İkinci duruşmada dikkat çeken noktalara vurgu yapan Karadağ, tanık olarak mahkemede dinlenilmesi istenenlerin adreslerinin bulunamamasının bir ihmal ve davayı zaman aşımına uğratma çabası olduğunu söyledi. Eski dosyalarda Alaattin Karadağ’ın adres bilgilerinin olmasına rağmen kardeşinin katledilmesinden 4 gün sonra kendilerine haber verildiğini ve otopsinin bilgileri dışında yapıldığını vurguladı. Mücadelelerinin hukuki anlamda da sonuna kadar süreceğini belirten Karadağ, bu sürecin sahiplenilmesinin önemine değindi. Karadağ, basını da bu noktada duyarlı olmaya çağırarak açıklamasını noktaladı.
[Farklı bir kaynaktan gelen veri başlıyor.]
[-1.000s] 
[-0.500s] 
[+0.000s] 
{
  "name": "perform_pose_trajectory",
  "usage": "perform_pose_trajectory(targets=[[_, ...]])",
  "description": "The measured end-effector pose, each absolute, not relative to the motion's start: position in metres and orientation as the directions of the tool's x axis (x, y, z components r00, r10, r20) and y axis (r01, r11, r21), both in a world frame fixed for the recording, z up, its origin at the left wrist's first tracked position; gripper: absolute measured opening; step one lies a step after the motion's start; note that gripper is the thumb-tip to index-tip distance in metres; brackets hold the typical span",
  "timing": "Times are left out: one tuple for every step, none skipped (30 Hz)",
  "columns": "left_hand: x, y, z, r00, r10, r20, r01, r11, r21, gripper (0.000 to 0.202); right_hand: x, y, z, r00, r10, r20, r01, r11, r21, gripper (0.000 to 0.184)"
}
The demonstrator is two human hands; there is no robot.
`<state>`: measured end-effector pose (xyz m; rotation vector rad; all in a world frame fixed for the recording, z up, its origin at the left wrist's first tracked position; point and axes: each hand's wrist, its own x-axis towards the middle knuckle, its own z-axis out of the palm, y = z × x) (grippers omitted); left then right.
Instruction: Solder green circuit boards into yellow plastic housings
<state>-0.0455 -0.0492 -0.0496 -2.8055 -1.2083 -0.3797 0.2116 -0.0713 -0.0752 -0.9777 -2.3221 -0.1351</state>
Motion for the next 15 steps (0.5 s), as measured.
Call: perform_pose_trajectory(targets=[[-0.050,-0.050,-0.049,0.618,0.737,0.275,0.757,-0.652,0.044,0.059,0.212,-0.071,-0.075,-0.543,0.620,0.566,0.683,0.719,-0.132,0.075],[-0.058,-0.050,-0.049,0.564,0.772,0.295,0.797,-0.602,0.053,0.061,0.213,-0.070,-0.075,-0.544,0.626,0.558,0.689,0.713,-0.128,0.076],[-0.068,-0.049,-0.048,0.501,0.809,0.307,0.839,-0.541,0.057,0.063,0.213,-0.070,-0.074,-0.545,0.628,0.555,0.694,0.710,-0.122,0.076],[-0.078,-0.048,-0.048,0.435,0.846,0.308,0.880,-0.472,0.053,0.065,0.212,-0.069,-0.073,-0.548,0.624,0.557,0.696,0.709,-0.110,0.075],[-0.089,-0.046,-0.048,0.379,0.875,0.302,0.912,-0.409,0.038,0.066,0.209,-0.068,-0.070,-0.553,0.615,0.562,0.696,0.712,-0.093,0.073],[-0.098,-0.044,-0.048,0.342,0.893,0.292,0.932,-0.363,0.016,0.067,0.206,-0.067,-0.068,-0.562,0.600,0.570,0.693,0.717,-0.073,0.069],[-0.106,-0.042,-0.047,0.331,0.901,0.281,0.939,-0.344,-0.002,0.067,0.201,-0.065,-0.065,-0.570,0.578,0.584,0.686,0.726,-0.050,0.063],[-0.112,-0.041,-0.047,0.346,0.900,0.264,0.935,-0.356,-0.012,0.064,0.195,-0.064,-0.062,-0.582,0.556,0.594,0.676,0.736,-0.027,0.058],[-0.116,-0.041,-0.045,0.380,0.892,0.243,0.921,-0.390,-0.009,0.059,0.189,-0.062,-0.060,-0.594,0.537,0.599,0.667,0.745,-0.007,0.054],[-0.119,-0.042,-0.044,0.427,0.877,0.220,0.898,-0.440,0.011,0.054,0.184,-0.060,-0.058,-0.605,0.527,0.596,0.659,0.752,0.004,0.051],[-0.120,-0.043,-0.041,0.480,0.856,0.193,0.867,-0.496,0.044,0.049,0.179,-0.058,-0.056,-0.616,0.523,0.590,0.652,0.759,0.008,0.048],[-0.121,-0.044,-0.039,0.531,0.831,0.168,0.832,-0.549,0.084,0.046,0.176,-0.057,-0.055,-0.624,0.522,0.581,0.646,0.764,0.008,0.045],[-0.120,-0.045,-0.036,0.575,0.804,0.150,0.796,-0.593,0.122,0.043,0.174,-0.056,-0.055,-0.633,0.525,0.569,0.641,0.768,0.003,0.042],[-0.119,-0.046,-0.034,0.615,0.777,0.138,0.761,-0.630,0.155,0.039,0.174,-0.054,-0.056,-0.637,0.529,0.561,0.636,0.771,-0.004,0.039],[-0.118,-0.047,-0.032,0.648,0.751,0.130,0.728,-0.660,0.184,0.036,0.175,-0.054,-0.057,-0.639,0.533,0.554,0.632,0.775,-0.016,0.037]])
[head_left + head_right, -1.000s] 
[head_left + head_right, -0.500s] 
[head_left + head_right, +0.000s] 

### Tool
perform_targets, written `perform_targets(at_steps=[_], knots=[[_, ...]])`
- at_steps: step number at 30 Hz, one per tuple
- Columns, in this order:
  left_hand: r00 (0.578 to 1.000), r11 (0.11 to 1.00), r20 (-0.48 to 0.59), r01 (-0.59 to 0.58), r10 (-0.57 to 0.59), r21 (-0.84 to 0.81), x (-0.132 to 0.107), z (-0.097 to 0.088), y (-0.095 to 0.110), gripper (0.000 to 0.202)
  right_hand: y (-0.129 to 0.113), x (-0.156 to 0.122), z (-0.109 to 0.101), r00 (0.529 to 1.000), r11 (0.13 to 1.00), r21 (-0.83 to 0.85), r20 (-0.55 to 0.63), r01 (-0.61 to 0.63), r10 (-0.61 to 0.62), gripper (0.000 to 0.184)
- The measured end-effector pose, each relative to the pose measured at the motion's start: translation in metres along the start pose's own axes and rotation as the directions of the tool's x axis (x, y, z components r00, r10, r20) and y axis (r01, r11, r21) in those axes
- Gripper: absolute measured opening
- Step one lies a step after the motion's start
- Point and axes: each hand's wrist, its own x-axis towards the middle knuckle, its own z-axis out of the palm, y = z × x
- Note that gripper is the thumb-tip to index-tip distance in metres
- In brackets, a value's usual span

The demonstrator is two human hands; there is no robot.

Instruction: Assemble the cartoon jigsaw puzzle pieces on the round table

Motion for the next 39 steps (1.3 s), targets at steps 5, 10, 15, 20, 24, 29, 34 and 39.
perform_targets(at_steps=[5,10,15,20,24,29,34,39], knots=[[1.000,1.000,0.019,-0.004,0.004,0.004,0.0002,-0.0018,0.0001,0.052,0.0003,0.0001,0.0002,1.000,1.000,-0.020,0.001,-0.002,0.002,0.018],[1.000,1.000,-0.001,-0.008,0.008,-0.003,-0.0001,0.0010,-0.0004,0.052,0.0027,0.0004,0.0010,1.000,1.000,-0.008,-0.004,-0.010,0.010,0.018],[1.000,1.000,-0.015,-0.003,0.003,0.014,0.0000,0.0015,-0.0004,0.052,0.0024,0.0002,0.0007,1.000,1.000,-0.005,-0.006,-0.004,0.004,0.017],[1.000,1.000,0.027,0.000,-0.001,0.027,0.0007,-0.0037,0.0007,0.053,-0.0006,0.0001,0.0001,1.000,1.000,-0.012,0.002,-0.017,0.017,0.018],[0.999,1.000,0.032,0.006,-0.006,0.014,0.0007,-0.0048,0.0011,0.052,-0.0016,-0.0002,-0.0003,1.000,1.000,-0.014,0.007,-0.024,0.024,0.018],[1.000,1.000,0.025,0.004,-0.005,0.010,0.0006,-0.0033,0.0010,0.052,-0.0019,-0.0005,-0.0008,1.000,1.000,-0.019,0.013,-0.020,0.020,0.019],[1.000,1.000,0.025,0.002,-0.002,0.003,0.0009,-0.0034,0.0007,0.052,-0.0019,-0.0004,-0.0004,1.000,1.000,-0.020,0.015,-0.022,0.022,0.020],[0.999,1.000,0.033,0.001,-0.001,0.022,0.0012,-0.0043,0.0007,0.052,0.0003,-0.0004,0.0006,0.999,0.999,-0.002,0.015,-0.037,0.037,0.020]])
İHD İstanbul Şubesi adına söz alan Ümit Efe ise polislerin katletmeye devam ettiğini vurgulayarak, yapılan yasal düzenlemelerle polisin yetkilerinin genişletildiğine ve polise güvence verildiğine dikkat çekti.

BDSP: Hesap soracağız!

Ardından söz alan BDSP temsilcisi ise, Alaattin Karadağ’ı infaz eden polislerden Oğuzhan Vural hakkında açılan davanın göstermelik olduğunu ikinci duruşmada birkez daha gördüklerini söyledi. BDSP temsilcisi, savcılık soruşturması ve dava aşamasındaki usulsüzlüklere değindi. Delillerin sistematik olarak karartılmaya çalışıldığını ve görgü tanıklarının bir kısmının tehdit edildiğini söyleyen BDSP temsilcisi, sanık konumundaki polisin tutuksuz yargılandığını, hatta görevine İzmir’de devam ettiğini hatırlattı.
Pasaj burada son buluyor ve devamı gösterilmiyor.